→ PROBLEM TO SOLVE:
Retype each line of the listing. Do not alter anything.

→ RECORDS FOR THIS TASK:

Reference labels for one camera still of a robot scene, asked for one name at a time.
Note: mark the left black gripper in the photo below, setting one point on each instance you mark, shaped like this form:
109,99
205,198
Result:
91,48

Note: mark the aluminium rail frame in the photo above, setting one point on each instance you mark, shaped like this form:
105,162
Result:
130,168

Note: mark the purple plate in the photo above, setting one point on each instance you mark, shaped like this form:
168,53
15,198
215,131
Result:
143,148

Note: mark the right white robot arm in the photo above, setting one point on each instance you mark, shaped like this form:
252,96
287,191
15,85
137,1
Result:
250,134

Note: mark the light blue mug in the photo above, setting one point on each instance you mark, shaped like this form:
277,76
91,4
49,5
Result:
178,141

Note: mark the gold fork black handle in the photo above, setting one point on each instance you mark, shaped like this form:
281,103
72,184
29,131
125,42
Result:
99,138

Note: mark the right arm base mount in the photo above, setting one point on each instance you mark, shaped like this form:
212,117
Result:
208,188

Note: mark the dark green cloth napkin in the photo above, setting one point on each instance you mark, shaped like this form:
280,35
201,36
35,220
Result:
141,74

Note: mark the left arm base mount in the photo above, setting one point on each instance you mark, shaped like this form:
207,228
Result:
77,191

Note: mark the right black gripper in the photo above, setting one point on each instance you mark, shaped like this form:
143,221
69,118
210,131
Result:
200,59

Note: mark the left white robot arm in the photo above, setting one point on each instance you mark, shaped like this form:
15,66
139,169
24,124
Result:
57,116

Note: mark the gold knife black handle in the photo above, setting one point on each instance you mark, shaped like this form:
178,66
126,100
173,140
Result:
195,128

→ EXERCISE RESULT:
Reference labels for one camera still of a robot scene, asked for one name at a time.
Note: mark the left black gripper in the photo below, setting one point on each instance you mark, shaped like this form:
109,99
205,198
Result:
91,48

Note: mark the aluminium rail frame in the photo above, setting one point on each instance you mark, shaped like this form:
105,162
Result:
130,168

Note: mark the purple plate in the photo above, setting one point on each instance you mark, shaped like this form:
168,53
15,198
215,131
Result:
143,148

Note: mark the right white robot arm in the photo above, setting one point on each instance you mark, shaped like this form:
252,96
287,191
15,85
137,1
Result:
250,134

Note: mark the light blue mug in the photo above, setting one point on each instance you mark, shaped like this form:
277,76
91,4
49,5
Result:
178,141

Note: mark the gold fork black handle in the photo above, setting one point on each instance you mark, shaped like this form:
281,103
72,184
29,131
125,42
Result:
99,138

Note: mark the right arm base mount in the photo above, setting one point on each instance you mark, shaped like this form:
212,117
Result:
208,188

Note: mark the dark green cloth napkin in the photo above, setting one point on each instance you mark, shaped like this form:
280,35
201,36
35,220
Result:
141,74

Note: mark the left arm base mount in the photo above, setting one point on each instance you mark, shaped like this form:
207,228
Result:
77,191

Note: mark the right black gripper in the photo above, setting one point on each instance you mark, shaped like this form:
143,221
69,118
210,131
Result:
200,59

Note: mark the left white robot arm in the photo above, setting one point on each instance you mark, shaped like this form:
15,66
139,169
24,124
Result:
57,116

Note: mark the gold knife black handle in the photo above, setting one point on each instance you mark, shaped like this form:
178,66
126,100
173,140
Result:
195,128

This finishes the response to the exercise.